И, весь потный, черный, в измазанной шинели, выбежал из кончившегося хода сообщения, упал на огневой, хрипя:
– К орудию! К орудию!
Было ужасно то, что он там увидел и что сразу почувствовал. Глубокие свежие воронки, бугры тел среди стреляных гильз, возле брустверов. Расчет ближнего к нему орудия Чубарикова лежал в неестественных, придавленных позах: меловые лица, чудилось – с наклеенной чернотой щетины уткнуты в землю, растопыренные грязные пальцы, ноги поджаты под животы, плечи съежены – словно так хотели сохранить последнее тепло жизни… От этих скрюченных тел, от этих застывших лиц исходил холодный запах смерти.
Но здесь были, еще и живые – под бруствером орудия копошились двое.
Медленно поднималось от земли окровавленное широкоскулое лицо наводчика Касымова с почти белыми незрячими глазами, одна рука в судороге цеплялась черными ногтями за колесо. По-видимому, Касымов пытался встать, подтянуть к орудию свое тело и не мог. Но, выгибая грудь, он вновь хватался за колесо, приподымаясь, бессвязно выкрикивал:
– Уйди, сестра, уйди! Стрелять надо… Зачем меня хоронишь? Молодой я! Уйди… Живой я ещё… Жить буду! Уйди, мне стрелять надо!
Рядом с Касымовым лежала под бруствером Зоя и, удерживая его плечом, накладывала чистый бинт прямо на гимнастерку, промокшую на животе красными пятнами.
– Зоя! – крикнул Кузнецов батарейной медсестре, – где Чубариков?

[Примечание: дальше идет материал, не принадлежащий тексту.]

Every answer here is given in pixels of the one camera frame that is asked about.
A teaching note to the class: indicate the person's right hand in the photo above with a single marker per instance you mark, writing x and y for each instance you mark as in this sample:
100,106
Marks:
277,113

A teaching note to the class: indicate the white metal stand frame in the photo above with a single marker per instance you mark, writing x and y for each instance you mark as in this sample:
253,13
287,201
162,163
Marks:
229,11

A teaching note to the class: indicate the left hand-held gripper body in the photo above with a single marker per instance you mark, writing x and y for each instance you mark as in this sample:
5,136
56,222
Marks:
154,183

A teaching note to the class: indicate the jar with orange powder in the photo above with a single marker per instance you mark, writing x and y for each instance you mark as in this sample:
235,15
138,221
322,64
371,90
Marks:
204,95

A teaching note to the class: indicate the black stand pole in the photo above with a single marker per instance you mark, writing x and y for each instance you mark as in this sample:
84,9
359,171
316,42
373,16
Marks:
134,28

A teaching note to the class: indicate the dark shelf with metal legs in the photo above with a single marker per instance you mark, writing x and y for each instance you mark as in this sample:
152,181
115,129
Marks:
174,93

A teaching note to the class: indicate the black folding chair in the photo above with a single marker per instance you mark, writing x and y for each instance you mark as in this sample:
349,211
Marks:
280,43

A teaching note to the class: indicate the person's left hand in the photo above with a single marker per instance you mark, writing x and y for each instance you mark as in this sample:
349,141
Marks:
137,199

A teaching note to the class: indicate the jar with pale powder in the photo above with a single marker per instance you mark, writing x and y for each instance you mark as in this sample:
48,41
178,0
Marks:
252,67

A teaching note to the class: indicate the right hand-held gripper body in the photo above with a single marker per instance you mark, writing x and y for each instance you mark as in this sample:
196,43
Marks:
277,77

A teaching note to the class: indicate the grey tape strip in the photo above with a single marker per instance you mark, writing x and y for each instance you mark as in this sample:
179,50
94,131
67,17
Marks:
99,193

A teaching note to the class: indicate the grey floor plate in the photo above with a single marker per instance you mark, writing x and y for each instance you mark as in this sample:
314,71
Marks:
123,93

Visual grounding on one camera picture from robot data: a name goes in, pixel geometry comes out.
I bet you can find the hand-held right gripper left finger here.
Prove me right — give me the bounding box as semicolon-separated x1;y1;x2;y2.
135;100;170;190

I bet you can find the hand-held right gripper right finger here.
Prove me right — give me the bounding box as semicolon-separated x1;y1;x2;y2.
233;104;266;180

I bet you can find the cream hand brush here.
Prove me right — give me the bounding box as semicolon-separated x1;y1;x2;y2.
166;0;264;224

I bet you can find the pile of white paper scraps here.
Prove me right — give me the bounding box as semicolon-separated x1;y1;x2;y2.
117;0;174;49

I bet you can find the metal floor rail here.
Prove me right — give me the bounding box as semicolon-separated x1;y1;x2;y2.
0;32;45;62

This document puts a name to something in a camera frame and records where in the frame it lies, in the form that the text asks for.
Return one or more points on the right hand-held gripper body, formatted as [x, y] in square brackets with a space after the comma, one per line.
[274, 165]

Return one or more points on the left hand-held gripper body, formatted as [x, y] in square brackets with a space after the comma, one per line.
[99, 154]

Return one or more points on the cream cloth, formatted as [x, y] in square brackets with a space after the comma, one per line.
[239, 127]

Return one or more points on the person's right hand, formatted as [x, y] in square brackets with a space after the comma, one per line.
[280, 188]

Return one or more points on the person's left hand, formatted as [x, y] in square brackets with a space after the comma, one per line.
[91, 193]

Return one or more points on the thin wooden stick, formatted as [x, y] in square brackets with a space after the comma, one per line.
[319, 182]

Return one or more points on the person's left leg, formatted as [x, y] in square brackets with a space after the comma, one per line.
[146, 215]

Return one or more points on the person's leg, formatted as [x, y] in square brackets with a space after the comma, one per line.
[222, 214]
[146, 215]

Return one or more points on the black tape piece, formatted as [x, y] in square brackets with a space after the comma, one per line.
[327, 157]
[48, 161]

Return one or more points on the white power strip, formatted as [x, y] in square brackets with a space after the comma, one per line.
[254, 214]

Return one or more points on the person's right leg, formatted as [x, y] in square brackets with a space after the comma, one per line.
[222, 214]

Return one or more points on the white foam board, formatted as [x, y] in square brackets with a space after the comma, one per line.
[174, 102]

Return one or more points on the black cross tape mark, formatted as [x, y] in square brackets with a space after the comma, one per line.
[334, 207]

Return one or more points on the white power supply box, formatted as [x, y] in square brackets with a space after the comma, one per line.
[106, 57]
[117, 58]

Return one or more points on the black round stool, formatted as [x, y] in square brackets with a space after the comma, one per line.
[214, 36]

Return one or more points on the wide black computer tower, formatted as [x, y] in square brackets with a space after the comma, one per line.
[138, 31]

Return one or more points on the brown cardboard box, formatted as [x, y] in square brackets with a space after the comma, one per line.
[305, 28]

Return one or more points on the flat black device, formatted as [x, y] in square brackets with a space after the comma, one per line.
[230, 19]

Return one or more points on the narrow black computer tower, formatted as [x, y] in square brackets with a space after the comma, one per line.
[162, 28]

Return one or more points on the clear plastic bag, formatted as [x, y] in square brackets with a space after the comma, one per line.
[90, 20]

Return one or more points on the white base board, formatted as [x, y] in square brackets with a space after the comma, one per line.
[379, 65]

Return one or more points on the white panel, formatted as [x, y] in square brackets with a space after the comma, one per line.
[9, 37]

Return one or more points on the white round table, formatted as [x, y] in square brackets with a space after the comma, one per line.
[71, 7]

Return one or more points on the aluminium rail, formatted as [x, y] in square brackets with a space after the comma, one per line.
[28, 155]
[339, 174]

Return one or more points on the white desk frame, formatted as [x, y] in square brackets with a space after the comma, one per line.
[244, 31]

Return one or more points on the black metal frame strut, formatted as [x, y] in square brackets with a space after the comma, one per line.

Давлатян?
Услышав крик Кузнецова, она быстро вскинула глаза, полные зова о помощи, зашевелила потерявшими жизнь губами, но Кузнецов не расслышал ни звука.
Он слышал над головой оглушающе-близкие выхлопы танковых моторов и, там, впереди, перед орудием, распарывал воздух такой пронзительный треск пулеметных очередей, будто стреляли с расстояния пяти шагов из-за бруствера. И только он один осознавал, что эти звуки были звуками приближающейся ужасной гибели.
– Зоя, Зоя! Сюда, сюда! Заряжай! Я – к панораме, ты – заряжай! Прошу тебя! Зоя…
Он осмотрел, поспешно ощупал панораму, заранее боясь найти на ней следы повреждения и, то – что она была цела, нигде не задета осколками, заставило его бешено заторопиться. Его руки задрожали от нетерпения, кружилось в его голове, когда он, как пьяный, встал и шагнул к орудию:
«Стрелять, стрелять! Я могу стрелять! В эту степь, в этот дым, по этим танкам…».
Он так вожделенно, так жадно припал к прицелу и так впился пальцами в маховики поворотного и подъемного механизма, что слился с поползшим в хаос дыма стволом орудия, которое по-живому послушно было ему и по-живому послушно и родственно понимало его.